Box Squat vs. Free Squat

hey guys

i’m 165 and box squat 315. just wanted to know

box squat at parallel


paralle squat

which is better for strenght?? and which has more sport carry over?? if i can squat 350 in box squat is that better than 350 at parallel free squat???


mix it up every week. You have a decent/pretty good squat for your weight.

a free squat takes a shit on a box squat…i would not keep doing box squat every week but rather maybe every 3 weeks or so…ur regular squat should be going below parallel to begin with…if ur free squat is the same depth as your box squat than thats a problem…

ur box squat is great for loading the weight up and getting your muscles use to moving heavier weights, not to be used as a weekly squat…and if ur speaking of sports carry over, ur free squat is ur key, go deep and heavy…

if u play football ur tackling, blocking, pretty much everyhing will be improved…it will also help lower risk of ankle and knee injuries with going lower on ur free squat…good luck hope this helped a bit

But full ATG does not really have a carry over compared to PArallel does it??

i normally do box squat and bulgarin split squat, is that fine and once a week include clean’s.

Box Squats are traditionally used for speed enhancement. This is not to say that you cannot use them as a ME exercise but the primary purpose is explosiveness out of the hole. Box Squats are fantastic with chains and decent with bands but there is a learning curve with the bands.

Also most people can proper squat 5-15% more in a parallel free squat than a box squat though mileage will vary.

The answer from actual strong people: both can be useful. See how strong people use them, try it yourself and see what happens.

Box squats and free squats debate again…
they are two completely different exercises. Some people can box squat more than others, some people are better at the free squats, depends on a lot of factors.

Depths, techniques, stance, where you place your bar on the back, whether you are rocking or pausing on the box etc are just some of the factors. Switch them up every once in a while, theres no “best exercise”. You can use both for explosive movements or ME movements.

However, a lot of coaches like Cressey and Mike Boyle eliminated free back squats for their athletes in favor of low box squats and front squats. The reason for this is because you can get the same benefit/result with front squat, and it is more “sport specific” (if that term even exist) and you cant cheat on it like the back squat where some people lean forward with it or good morning it up with heavier weights.

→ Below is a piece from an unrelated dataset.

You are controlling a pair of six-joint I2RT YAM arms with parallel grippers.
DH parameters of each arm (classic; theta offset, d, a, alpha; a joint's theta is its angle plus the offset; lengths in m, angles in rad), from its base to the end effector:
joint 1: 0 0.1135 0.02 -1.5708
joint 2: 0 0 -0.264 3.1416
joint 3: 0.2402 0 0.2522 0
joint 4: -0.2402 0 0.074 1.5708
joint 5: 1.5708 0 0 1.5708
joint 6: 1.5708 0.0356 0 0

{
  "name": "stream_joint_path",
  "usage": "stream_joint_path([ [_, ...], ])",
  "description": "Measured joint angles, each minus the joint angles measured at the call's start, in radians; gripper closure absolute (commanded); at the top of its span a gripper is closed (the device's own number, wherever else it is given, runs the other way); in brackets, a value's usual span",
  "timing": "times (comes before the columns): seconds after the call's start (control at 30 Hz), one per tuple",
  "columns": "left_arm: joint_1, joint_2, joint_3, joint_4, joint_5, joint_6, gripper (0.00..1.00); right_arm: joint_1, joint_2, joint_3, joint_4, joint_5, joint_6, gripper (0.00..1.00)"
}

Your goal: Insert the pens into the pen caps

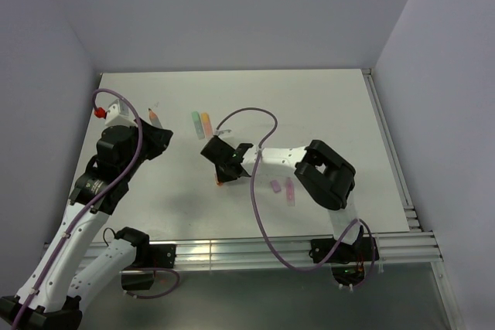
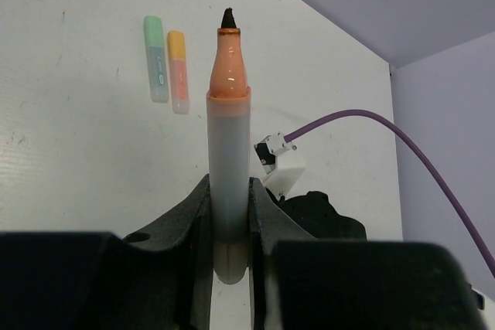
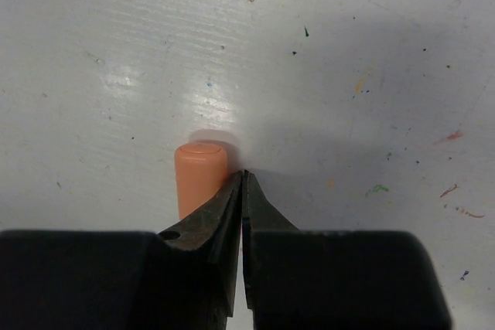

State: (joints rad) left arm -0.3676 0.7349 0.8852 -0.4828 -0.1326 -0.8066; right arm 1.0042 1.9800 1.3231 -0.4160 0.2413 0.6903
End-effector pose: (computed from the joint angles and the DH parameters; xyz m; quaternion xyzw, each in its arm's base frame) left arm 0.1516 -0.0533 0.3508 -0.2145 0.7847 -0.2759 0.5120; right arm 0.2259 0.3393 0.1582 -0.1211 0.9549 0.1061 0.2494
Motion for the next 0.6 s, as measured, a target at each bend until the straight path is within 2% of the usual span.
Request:
stream_joint_path([
  [0.27,0.0,0.0,0.0,0.0,0.005,0.0,1.0,-0.045,-0.023,0.002,-0.036,0.034,-0.006,0.75],
  [0.6,0.0,0.0,0.0,0.0,0.015,0.0,1.0,-0.052,-0.085,0.098,-0.076,0.05,-0.011,0.62],
])
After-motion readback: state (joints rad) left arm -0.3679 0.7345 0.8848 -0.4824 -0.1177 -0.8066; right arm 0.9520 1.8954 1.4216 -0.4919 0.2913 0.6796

Box squats also put less stress on your knees and back since your knees don’t pass shins. You can also recovery faster with box squats.

Remember your body only knows stress and adaptation. As long as you are giving your body more loads/stress and allow it to adapt you will get stronger, it isn’t going to pick one exercise over another.

ps. if you squat to 90 degrees or a quarter, you will not notice gains in the full squats, but full squats do have a good carry over to half and quarter squats.

In actuality if done proper a box squat should be harder then a free squat you are pausing unloading in the box and lose the stretch reflex. This causes you to use pure muscle strength to get out of the hole then when you go to free squat its a breeze you have that rebound on your side the stretch reflex.

One could get the same near effect pausing in the bottom of a free squat.

many also incorporate the box squat for athletes due o it being easier on the knees

there all tools use them and find what works best for you your body and goals


the thing with squats is just i dont get it, i fall my first time and i guess never recovered mentally.

i box squat around my lower knee box level box is the height fine??? and front squat which i think is better than bakc squat for sport carry over wise.

[quote]Topathlete wrote:
the thing with squats is just i dont get it, i fall my first time and i guess never recovered mentally.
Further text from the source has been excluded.